He hung from the side of the mountain, an ice axe in each hand. The blades were driven deep into the ice-covered cliff face. His feet dangled, scrabbling for purchase against the icefall. The harsh crackle of breaking ice split the air as his left ice axe tore itself free. His right shoulder shrieked with sharp hot pain and he inhaled as the full burden of his one hundred and ninety pound frame shifted. He held on with only his right arm. He was going to die.

Twenty-five feet below was a jagged stone outcrop and beyond that was the fifteen thousand foot slope to the base of the mountain. He allowed himself a quick glance down over his shoulder and squinted in the bright morning light. He was grateful that his goggles had fogged up so he could not see down to where he would be dashed to pieces against the mountainside. All he could see was the bright hazy corona of the sun refracted through droplets of moisture on his goggles.

He felt his right hand quiver and lose its grip. He squeezed the handle of the ice axe like a constrictor snake suffocating its prey until he feared his hand would burst from the pressure. His left arm hung limp and dead at his side. In seconds he would lose his grip and he would fall and he would die. He should have listened to his father.

Time slowed down and in his head he saw his father’s face: strong, chiseled, aquiline, with shining blue eyes and bushy brows and short-cropped fair hair. His skin was leathery and dappled with rugged graying stubble and his mouth was locked in a sort of crooked half-smile. He could not forget that smile. The smile made him appear at once jubilant and desolate and in that smile was a universe of emotion. He could never tell what his father was thinking, but then he had never listened to his father. His father had told him to climb the mountain in the summer when the weather was mild and the high passes were free of ice. The young man thought it unnecessary and dangerous to climb the mountain. When he turned twenty-one and his father offered to take him to make the ascent he refused. Now, at forty-two, he thought he was too good for the mountain and so he was going to die.

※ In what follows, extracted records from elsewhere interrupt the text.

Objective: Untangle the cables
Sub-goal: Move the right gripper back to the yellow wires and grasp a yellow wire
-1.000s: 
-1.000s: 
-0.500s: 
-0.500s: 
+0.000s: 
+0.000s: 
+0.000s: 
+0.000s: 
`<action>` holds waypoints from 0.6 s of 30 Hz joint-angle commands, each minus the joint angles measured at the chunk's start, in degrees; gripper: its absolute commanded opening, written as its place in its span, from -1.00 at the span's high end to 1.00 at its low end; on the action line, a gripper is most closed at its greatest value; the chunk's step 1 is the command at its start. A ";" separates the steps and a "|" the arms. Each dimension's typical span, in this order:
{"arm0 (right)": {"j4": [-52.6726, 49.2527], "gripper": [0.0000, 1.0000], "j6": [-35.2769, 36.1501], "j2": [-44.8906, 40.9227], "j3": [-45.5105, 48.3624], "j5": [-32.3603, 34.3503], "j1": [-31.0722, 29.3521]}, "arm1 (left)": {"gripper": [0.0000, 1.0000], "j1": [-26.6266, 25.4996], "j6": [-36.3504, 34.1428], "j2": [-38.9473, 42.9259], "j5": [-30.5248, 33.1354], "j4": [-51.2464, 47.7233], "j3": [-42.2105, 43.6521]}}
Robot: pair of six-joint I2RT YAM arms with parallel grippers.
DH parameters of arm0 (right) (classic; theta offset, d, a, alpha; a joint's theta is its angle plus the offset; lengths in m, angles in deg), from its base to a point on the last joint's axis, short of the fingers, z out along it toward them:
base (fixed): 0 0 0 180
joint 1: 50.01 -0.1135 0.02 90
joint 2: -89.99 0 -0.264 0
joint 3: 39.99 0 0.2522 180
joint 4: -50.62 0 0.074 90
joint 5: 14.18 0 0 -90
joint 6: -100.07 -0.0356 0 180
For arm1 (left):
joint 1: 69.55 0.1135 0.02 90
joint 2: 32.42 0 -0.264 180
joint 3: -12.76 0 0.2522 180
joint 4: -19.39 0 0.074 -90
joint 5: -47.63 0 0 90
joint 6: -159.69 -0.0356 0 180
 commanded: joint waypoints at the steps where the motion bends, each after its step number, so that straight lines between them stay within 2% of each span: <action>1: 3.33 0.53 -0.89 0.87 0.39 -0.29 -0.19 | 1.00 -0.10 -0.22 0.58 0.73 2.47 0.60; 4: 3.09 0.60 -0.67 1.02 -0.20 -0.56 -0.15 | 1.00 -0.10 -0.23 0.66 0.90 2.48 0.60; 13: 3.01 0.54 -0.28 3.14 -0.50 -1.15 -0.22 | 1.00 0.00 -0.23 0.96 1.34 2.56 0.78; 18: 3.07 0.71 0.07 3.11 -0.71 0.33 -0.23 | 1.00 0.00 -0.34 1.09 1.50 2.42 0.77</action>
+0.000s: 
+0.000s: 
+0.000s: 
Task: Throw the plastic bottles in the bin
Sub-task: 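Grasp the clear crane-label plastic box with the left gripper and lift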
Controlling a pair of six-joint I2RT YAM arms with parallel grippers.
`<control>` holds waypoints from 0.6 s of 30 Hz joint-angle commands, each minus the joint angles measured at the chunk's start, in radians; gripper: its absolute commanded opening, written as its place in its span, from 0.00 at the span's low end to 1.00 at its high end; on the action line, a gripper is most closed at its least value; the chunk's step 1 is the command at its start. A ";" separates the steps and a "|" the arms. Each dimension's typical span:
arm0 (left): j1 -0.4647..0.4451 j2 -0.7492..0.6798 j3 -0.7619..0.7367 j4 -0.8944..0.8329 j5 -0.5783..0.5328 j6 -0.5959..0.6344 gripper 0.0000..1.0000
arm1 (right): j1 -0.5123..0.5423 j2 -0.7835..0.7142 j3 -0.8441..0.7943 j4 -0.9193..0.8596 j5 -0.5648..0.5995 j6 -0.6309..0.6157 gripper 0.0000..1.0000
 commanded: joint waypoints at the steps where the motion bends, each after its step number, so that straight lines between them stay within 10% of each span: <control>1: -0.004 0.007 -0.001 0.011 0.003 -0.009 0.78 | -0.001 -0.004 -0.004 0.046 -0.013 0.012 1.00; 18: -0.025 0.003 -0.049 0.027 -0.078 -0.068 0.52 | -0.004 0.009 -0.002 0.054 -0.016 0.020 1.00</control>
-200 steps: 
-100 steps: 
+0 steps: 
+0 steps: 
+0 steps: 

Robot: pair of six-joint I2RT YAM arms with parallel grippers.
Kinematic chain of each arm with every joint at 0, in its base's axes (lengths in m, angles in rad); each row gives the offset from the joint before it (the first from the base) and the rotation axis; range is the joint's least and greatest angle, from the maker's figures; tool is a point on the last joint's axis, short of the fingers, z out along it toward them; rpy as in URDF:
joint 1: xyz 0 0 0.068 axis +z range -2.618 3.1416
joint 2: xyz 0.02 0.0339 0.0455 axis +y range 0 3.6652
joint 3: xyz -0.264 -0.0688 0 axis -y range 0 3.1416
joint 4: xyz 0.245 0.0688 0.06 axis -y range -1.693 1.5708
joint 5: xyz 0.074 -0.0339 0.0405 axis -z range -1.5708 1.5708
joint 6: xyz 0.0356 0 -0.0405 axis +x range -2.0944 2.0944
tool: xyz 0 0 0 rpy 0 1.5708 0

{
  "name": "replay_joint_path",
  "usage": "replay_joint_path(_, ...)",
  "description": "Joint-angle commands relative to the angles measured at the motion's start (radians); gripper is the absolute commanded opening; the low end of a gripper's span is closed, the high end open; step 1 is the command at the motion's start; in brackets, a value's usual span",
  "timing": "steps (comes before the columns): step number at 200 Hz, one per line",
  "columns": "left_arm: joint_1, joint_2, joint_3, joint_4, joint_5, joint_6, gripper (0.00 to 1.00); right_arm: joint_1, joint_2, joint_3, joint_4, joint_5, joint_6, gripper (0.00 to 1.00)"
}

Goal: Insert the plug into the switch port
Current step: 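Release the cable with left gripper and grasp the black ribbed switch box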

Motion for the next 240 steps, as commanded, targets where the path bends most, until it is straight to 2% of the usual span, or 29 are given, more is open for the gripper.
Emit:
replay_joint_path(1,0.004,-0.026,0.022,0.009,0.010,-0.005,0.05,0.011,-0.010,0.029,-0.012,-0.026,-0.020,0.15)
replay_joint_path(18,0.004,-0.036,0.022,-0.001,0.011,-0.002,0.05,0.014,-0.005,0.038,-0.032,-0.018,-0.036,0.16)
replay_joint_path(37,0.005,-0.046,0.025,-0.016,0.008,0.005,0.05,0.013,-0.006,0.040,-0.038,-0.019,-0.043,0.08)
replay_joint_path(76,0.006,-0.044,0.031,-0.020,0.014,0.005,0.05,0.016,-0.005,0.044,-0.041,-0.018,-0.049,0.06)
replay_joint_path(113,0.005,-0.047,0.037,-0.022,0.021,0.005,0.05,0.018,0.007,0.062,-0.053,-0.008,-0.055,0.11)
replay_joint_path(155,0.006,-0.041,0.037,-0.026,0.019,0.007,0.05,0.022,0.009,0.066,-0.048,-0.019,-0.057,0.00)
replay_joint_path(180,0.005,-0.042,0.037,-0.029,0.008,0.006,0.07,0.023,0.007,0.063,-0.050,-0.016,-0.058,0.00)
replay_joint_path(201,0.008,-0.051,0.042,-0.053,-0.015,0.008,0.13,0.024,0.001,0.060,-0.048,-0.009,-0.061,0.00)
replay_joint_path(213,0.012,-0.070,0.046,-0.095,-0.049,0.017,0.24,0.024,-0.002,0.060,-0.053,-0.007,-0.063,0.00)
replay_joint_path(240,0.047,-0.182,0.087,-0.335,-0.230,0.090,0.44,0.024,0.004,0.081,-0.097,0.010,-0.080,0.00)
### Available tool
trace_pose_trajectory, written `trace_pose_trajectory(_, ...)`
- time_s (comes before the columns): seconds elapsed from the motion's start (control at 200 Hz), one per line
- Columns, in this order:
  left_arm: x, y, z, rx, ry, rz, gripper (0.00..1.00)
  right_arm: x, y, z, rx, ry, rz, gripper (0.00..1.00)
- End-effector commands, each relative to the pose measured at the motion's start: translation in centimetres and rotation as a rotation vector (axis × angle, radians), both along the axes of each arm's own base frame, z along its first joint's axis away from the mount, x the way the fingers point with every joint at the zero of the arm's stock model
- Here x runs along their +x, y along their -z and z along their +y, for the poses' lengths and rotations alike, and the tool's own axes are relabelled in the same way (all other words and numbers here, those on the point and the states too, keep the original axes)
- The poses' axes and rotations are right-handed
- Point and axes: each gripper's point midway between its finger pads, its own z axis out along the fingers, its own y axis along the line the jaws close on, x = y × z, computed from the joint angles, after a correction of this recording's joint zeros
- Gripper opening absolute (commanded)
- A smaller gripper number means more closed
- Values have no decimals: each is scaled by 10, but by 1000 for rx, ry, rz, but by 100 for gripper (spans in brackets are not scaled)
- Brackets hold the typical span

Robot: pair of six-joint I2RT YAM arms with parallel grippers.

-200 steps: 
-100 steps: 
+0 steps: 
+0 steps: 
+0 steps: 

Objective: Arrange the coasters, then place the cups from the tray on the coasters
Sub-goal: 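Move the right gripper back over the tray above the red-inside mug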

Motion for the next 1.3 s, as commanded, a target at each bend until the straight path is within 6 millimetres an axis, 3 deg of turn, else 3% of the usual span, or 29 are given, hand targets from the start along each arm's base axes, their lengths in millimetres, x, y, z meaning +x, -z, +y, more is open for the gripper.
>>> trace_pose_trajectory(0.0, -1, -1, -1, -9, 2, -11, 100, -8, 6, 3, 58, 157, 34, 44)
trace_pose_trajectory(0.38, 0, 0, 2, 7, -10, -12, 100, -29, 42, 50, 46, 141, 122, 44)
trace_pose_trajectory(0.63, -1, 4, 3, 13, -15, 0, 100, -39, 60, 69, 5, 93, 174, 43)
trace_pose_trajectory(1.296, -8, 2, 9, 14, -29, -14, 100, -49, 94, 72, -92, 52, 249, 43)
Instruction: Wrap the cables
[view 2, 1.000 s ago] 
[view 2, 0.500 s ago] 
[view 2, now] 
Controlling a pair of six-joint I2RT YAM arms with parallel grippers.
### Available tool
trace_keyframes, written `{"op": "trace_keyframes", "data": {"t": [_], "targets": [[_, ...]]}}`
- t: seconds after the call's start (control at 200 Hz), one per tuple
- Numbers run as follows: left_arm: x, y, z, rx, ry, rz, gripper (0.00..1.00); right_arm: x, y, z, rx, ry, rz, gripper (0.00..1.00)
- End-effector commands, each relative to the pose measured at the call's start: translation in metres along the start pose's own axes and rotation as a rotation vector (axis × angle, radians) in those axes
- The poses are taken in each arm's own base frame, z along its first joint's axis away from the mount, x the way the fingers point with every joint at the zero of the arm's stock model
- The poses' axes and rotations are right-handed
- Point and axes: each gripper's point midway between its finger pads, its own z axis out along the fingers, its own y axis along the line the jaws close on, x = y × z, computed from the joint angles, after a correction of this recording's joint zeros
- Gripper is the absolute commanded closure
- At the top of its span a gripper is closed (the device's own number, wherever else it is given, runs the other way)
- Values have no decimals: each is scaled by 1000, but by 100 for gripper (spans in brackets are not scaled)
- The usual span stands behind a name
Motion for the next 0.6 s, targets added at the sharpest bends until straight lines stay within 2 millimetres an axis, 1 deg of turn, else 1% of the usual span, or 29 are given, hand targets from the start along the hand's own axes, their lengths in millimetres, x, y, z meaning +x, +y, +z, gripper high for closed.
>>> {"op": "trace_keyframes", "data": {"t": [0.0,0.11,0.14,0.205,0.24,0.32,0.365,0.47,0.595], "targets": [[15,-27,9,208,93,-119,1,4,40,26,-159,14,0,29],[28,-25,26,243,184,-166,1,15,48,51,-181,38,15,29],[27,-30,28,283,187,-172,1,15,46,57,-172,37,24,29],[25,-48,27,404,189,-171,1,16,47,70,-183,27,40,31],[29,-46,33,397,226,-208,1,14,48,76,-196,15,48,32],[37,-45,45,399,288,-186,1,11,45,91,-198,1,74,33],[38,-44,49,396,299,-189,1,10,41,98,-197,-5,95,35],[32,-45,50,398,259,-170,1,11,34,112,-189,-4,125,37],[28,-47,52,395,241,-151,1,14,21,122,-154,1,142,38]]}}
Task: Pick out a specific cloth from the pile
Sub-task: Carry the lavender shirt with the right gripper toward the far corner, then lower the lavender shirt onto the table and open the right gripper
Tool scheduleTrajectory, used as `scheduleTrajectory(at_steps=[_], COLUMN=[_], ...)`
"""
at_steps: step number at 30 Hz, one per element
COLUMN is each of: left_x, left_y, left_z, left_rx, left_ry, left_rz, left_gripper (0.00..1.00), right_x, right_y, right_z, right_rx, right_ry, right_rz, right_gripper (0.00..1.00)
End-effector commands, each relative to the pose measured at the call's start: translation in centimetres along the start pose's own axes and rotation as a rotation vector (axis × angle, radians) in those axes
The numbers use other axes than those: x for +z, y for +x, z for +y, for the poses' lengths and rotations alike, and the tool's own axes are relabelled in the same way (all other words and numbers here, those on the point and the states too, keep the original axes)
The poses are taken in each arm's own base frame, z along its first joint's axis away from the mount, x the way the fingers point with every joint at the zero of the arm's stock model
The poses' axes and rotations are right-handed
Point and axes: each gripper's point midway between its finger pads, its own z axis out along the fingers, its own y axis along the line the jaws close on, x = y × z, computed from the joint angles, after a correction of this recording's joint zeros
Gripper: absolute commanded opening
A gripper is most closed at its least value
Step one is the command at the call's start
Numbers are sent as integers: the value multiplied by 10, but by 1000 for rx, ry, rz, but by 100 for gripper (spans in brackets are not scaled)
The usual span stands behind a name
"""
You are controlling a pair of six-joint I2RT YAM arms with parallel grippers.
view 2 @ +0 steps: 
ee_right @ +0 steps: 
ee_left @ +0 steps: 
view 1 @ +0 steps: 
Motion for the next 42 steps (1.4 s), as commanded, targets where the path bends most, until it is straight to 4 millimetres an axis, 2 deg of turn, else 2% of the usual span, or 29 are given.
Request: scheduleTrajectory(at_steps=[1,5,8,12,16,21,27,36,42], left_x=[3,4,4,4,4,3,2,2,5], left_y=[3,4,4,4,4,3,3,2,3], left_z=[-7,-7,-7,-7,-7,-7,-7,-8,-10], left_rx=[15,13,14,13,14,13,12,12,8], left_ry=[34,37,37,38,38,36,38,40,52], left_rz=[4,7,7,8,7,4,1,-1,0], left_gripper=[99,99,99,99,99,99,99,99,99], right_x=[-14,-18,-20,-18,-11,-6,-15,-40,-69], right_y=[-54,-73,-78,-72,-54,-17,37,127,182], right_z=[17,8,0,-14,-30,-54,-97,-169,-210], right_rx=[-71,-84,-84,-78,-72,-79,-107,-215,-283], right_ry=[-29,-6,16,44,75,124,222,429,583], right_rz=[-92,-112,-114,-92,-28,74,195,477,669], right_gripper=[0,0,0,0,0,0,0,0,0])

The memory of his father made him warm and he realized he did not want to die. Soft heat spread through his left arm and feeling returned. He still had his left ice axe. Confident, he raised his left arm overhead and drove the axe forward into the ice. He wiggled it to be sure it was secure and pulled himself up a few precious feet. His right arm protested as he pulled his other axe free, but he ignored it and continued to climb. He looked up and saw that it was fifteen feet to the next ledge. Easy. When he reached it he set one of his axes down and started to lift himself over the side of the stony shelf. The surface was icy and his fingers scrambled for a hold. He hung in limbo, his left hand gripping the ice axe and his right grappling for purchase. He managed to swing himself up onto the ledge facedown. He landed on his knees and his right knee shot out from under him and knocked his ice axe over the edge. Out of one eye he saw the axe fall, fall, fall, spiraling and glinting in the sun. Gasping he pulled the rest of his body onto the narrow shelf. He lay shivering and empty. I cannot do this.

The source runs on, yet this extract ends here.